Exercise goal:
Transcribe the data below verbatim from the line with "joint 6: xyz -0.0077" to the line with "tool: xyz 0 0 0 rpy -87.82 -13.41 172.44". Include both of those lines.

Data below:
* * *
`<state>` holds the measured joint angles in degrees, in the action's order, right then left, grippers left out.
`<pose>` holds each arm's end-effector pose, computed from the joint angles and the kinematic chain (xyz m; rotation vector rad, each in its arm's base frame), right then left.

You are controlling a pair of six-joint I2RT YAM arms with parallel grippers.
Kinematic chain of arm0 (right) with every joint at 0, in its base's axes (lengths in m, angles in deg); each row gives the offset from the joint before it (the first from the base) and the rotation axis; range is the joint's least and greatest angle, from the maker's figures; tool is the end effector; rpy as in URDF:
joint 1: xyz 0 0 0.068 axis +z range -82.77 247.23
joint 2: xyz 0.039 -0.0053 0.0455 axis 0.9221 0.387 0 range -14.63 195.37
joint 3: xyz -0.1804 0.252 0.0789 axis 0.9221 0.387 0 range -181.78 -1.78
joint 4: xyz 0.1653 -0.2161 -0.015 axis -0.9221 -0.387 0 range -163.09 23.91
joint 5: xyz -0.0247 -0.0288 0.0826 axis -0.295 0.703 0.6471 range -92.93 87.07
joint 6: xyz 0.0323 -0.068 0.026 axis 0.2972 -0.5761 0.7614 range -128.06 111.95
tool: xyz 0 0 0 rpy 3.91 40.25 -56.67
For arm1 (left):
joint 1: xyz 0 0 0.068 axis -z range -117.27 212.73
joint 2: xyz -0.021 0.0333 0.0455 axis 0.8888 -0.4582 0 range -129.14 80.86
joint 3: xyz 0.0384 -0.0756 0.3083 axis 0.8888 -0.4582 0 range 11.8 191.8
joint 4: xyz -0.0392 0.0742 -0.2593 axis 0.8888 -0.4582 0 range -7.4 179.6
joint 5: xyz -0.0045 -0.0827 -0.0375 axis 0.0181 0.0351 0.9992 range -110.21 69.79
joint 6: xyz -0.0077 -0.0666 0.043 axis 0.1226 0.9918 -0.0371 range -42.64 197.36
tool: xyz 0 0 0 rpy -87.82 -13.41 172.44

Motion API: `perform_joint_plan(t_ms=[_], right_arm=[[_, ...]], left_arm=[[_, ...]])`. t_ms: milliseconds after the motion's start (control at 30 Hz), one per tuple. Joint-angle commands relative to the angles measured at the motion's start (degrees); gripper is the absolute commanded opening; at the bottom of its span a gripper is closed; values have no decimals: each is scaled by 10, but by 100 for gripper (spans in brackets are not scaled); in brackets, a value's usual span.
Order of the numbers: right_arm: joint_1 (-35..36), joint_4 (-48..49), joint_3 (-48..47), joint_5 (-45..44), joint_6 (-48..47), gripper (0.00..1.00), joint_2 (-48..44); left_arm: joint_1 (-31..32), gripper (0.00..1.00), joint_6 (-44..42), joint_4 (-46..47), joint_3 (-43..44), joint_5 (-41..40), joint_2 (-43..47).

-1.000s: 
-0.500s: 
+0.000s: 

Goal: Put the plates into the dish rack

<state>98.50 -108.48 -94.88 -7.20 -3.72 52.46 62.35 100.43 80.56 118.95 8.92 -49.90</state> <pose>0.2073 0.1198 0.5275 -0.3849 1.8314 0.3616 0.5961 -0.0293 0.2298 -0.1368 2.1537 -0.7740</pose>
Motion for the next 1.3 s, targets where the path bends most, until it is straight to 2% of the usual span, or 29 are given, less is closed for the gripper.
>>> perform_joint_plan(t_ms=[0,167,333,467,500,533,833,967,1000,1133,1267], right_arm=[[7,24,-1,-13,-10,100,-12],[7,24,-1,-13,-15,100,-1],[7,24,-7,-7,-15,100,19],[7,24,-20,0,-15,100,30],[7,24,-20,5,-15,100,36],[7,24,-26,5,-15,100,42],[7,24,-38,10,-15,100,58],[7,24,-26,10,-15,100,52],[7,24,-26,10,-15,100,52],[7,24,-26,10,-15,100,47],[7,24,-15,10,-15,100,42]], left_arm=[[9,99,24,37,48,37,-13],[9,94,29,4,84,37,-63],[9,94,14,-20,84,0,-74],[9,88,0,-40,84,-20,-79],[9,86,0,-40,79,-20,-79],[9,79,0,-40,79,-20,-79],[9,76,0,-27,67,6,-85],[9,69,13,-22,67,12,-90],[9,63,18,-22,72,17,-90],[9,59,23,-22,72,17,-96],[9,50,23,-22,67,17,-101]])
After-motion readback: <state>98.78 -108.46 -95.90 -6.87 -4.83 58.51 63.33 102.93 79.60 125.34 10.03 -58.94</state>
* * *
Solved exercise:
joint 6: xyz -0.0077 -0.0666 0.043 axis 0.1226 0.9918 -0.0371 range -42.64 197.36
tool: xyz 0 0 0 rpy -87.82 -13.41 172.44

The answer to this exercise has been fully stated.